Ich versuche mich gerade in 3 D programmierung in java.
Ich wollte eigentlich ein mensch ärger dich nicht spiel machen, die mechanik denk ich wird mir weniger probleme bereiten, aber ich hab kaum ahnung von 3d... deshalb mal solche fragn:
wie kann ich ein brett als hintergrund machen? Und wie kann ich die figuren auf dieser ebene bewegen, bzw wie werden objekte allgemein bewegt?
Danke für eure hilfe, jack


----------



## Gucky (3. Dez 2013)

Du musst dir angucken, aus welchem Blickwinkel und welcher Entfernung du auf das Brett guckst und dieses entsprechend verzerren.

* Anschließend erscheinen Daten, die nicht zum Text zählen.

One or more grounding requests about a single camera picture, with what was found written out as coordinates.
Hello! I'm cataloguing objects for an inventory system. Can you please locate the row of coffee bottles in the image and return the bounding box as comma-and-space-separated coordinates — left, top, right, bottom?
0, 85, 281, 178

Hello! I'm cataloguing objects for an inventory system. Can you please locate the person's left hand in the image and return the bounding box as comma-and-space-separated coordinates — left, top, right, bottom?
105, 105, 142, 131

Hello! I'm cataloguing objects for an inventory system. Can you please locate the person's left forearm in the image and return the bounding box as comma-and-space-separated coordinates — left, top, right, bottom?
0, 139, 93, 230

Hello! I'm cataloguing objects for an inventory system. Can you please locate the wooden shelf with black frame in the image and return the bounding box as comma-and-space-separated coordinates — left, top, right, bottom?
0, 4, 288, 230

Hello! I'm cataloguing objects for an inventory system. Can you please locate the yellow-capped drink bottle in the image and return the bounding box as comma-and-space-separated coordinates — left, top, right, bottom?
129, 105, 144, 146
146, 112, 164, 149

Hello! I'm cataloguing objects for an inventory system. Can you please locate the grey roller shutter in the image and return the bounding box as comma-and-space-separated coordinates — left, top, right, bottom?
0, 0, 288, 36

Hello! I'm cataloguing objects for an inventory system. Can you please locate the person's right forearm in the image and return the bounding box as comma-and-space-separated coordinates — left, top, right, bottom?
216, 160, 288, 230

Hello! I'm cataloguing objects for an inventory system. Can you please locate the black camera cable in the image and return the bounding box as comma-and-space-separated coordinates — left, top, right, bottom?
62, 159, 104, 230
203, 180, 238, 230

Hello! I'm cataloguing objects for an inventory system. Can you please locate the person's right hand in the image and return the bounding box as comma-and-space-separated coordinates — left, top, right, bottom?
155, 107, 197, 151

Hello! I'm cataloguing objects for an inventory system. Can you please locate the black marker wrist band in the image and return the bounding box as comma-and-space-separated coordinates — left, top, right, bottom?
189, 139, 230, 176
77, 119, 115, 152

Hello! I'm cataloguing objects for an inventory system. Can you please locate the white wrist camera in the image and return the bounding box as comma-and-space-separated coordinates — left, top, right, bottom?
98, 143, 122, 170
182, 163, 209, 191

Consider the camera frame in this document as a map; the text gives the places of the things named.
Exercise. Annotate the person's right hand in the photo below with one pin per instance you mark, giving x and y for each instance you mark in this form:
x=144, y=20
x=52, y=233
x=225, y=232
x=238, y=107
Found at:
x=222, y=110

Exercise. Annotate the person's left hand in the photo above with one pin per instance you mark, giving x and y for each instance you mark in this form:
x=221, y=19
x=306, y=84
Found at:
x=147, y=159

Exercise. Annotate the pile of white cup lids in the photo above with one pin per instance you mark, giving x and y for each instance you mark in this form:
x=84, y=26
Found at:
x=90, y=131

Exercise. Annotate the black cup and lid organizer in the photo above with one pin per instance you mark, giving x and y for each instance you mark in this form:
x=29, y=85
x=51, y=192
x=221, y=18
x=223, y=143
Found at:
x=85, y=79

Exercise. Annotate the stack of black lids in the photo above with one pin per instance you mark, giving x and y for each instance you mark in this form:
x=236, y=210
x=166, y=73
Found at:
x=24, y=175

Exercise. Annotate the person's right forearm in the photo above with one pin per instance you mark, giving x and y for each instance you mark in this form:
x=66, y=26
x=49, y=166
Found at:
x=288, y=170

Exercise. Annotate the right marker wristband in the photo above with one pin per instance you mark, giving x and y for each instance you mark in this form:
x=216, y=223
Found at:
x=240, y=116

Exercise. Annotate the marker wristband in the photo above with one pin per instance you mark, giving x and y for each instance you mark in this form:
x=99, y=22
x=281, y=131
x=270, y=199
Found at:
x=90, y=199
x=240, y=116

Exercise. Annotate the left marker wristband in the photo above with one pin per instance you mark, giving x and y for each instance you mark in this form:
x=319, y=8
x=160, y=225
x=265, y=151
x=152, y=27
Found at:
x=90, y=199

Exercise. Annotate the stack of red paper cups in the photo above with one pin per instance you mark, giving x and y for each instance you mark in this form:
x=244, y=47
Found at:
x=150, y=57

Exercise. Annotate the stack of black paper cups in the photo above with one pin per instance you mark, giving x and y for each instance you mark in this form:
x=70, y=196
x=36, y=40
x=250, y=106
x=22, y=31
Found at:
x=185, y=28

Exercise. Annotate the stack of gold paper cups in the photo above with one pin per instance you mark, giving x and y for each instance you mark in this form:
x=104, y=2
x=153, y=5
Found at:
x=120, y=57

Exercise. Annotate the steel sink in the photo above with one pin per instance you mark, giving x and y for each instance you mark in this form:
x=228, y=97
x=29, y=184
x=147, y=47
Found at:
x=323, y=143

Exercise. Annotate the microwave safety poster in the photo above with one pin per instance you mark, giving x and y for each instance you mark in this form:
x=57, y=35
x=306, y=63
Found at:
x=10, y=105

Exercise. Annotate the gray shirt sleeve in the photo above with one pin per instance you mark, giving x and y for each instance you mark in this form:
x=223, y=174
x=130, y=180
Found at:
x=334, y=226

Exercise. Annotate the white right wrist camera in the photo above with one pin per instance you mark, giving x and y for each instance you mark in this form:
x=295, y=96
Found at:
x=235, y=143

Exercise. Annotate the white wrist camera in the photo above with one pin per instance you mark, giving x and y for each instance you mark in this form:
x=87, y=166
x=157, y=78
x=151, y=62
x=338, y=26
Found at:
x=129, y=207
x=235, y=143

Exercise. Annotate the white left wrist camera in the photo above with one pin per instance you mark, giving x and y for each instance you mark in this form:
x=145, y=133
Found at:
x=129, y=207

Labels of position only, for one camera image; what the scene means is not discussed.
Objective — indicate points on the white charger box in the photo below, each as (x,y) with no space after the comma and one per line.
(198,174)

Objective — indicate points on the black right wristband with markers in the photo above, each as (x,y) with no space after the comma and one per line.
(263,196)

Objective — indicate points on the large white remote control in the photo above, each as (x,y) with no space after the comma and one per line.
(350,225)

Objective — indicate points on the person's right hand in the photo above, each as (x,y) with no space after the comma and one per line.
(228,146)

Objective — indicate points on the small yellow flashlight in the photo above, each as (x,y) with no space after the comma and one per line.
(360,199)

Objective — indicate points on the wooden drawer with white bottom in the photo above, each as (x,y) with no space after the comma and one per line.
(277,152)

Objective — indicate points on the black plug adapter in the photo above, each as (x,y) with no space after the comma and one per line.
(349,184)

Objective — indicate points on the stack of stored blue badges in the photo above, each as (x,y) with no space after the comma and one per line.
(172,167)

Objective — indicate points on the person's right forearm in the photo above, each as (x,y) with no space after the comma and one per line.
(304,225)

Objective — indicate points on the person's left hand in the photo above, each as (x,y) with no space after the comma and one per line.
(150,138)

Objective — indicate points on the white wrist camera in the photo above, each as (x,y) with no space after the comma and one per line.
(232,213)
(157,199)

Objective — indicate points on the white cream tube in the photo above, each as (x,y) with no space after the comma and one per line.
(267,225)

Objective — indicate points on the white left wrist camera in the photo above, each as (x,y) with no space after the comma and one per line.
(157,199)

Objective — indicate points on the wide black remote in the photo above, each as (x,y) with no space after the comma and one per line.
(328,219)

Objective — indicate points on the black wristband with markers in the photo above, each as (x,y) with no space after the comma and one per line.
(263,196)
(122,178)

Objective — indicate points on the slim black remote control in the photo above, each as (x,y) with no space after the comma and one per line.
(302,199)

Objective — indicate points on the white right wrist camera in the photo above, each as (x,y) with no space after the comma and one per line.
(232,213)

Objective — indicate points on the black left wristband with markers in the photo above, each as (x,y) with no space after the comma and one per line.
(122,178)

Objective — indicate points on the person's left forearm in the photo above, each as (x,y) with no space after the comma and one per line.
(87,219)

Ebenso mit den Spielfiguren. Dazu empfehle ich dir eine Klasse Render zu machen, die sich das Ganze anguckt und dann entscheidet, wie das darzustellen ist.
Der Standort von Objekten wird durch zwei oder in der Dredimensionalität drei Variablen beschrieben. Das Objekt bewegst du, indem du die Variablen änderst und das Objekt neu zeichnest.


----------